*Exercise objective*
Which lines in the entries below contain the string "camera"? Show each of them in full.
====== Extracted records ======
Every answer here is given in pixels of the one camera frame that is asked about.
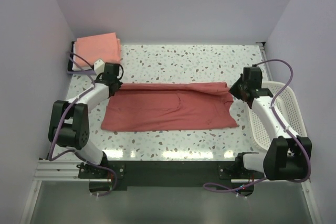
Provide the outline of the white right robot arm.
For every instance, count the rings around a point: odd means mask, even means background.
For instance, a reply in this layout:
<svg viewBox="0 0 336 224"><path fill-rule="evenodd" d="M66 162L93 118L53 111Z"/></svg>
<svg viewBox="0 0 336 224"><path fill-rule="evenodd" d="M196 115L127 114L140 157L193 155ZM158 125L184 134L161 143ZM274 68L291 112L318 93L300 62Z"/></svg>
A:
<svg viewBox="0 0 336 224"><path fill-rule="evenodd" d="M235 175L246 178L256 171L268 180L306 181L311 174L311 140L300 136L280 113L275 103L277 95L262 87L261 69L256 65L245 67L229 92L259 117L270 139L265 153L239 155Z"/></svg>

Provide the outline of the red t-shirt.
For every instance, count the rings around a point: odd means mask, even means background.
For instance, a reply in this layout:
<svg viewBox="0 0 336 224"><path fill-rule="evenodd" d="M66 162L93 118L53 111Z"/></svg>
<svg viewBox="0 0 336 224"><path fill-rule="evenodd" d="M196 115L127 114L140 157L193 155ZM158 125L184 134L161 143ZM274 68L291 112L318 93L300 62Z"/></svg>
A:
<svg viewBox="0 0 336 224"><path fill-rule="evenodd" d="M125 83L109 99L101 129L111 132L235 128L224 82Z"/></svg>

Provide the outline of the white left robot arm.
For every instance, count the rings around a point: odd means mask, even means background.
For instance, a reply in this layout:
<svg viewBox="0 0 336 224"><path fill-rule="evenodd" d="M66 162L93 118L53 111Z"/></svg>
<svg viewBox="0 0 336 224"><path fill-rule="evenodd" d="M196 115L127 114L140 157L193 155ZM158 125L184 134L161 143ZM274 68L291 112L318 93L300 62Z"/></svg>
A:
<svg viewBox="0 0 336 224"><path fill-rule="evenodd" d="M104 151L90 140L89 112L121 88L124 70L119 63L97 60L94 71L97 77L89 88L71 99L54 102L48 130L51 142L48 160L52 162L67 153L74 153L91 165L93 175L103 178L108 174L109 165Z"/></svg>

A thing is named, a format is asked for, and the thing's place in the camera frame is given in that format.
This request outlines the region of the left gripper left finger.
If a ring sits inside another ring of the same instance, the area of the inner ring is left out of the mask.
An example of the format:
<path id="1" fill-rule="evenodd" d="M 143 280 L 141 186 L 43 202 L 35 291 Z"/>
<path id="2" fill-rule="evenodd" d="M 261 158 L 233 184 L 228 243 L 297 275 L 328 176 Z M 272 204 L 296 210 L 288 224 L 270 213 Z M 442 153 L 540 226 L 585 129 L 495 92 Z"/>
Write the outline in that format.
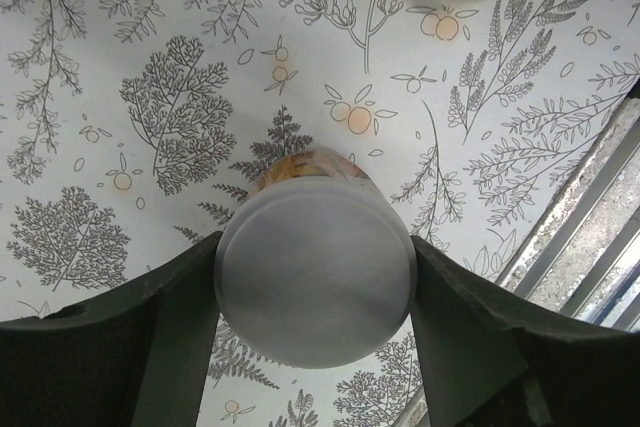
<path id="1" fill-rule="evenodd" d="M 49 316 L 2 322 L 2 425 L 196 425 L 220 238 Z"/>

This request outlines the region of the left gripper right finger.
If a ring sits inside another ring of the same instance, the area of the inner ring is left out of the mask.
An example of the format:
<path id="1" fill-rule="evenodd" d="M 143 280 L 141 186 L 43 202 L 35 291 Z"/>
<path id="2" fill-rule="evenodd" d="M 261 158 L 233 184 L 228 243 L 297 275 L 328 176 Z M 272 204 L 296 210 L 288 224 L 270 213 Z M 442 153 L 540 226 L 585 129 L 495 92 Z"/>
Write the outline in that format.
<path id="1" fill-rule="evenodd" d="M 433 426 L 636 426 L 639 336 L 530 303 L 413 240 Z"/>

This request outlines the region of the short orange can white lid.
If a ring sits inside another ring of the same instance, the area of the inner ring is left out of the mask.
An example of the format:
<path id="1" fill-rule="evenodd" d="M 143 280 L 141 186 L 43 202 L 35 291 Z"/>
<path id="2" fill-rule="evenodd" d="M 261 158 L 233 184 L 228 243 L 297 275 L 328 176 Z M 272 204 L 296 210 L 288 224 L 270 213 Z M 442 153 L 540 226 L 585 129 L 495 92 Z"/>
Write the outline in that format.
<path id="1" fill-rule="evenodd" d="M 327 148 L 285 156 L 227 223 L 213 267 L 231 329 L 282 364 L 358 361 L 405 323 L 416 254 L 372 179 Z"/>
======
*Finished task*
Every answer here is given in pixels of the one camera frame that is asked about.
A thing is named, a format is asked for, and the thing's place in the camera frame is given in that format.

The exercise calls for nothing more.